## Aim of the exercise
Transcribe the data that follows. Match it character for character.

--- Dataset section ---

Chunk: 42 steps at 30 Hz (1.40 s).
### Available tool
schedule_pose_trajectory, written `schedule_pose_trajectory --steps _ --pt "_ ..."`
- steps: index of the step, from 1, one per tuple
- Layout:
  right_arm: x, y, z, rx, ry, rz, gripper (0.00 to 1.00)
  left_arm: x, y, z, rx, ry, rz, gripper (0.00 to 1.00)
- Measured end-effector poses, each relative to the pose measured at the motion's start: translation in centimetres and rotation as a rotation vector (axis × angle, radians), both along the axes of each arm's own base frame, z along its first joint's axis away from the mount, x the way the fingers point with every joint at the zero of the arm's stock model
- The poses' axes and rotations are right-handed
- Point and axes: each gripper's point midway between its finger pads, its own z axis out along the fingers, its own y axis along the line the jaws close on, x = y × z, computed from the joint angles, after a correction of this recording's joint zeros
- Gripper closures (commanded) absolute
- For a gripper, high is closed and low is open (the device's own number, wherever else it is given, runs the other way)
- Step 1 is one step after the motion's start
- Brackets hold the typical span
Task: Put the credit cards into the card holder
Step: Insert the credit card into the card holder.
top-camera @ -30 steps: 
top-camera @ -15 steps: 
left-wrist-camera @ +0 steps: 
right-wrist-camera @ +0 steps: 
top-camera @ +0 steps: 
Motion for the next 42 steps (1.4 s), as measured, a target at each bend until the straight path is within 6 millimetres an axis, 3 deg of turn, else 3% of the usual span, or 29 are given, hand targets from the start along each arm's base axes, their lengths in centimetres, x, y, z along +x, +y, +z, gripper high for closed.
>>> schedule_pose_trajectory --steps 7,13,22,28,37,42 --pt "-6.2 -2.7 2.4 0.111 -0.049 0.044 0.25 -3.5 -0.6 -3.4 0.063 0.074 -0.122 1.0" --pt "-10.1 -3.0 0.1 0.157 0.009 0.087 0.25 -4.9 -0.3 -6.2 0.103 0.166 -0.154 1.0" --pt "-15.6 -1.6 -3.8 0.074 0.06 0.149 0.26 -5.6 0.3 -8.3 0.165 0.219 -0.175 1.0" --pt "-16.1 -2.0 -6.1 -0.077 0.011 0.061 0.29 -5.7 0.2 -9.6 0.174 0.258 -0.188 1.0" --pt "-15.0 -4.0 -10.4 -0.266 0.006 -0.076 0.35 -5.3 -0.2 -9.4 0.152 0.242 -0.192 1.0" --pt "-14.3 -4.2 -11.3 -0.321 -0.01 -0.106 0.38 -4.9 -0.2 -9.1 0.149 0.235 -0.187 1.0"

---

## Answer to this task
Chunk: 42 steps at 30 Hz (1.40 s).
### Available tool
schedule_pose_trajectory, written `schedule_pose_trajectory --steps _ --pt "_ ..."`
- steps: index of the step, from 1, one per tuple
- Layout:
  right_arm: x, y, z, rx, ry, rz, gripper (0.00 to 1.00)
  left_arm: x, y, z, rx, ry, rz, gripper (0.00 to 1.00)
- Measured end-effector poses, each relative to the pose measured at the motion's start: translation in centimetres and rotation as a rotation vector (axis × angle, radians), both along the axes of each arm's own base frame, z along its first joint's axis away from the mount, x the way the fingers point with every joint at the zero of the arm's stock model
- The poses' axes and rotations are right-handed
- Point and axes: each gripper's point midway between its finger pads, its own z axis out along the fingers, its own y axis along the line the jaws close on, x = y × z, computed from the joint angles, after a correction of this recording's joint zeros
- Gripper closures (commanded) absolute
- For a gripper, high is closed and low is open (the device's own number, wherever else it is given, runs the other way)
- Step 1 is one step after the motion's start
- Brackets hold the typical span
Task: Put the credit cards into the card holder
Step: Insert the credit card into the card holder.
top-camera @ -30 steps: 
top-camera @ -15 steps: 
left-wrist-camera @ +0 steps: 
right-wrist-camera @ +0 steps: 
top-camera @ +0 steps: 
Motion for the next 42 steps (1.4 s), as measured, a target at each bend until the straight path is within 6 millimetres an axis, 3 deg of turn, else 3% of the usual span, or 29 are given, hand targets from the start along each arm's base axes, their lengths in centimetres, x, y, z along +x, +y, +z, gripper high for closed.
>>> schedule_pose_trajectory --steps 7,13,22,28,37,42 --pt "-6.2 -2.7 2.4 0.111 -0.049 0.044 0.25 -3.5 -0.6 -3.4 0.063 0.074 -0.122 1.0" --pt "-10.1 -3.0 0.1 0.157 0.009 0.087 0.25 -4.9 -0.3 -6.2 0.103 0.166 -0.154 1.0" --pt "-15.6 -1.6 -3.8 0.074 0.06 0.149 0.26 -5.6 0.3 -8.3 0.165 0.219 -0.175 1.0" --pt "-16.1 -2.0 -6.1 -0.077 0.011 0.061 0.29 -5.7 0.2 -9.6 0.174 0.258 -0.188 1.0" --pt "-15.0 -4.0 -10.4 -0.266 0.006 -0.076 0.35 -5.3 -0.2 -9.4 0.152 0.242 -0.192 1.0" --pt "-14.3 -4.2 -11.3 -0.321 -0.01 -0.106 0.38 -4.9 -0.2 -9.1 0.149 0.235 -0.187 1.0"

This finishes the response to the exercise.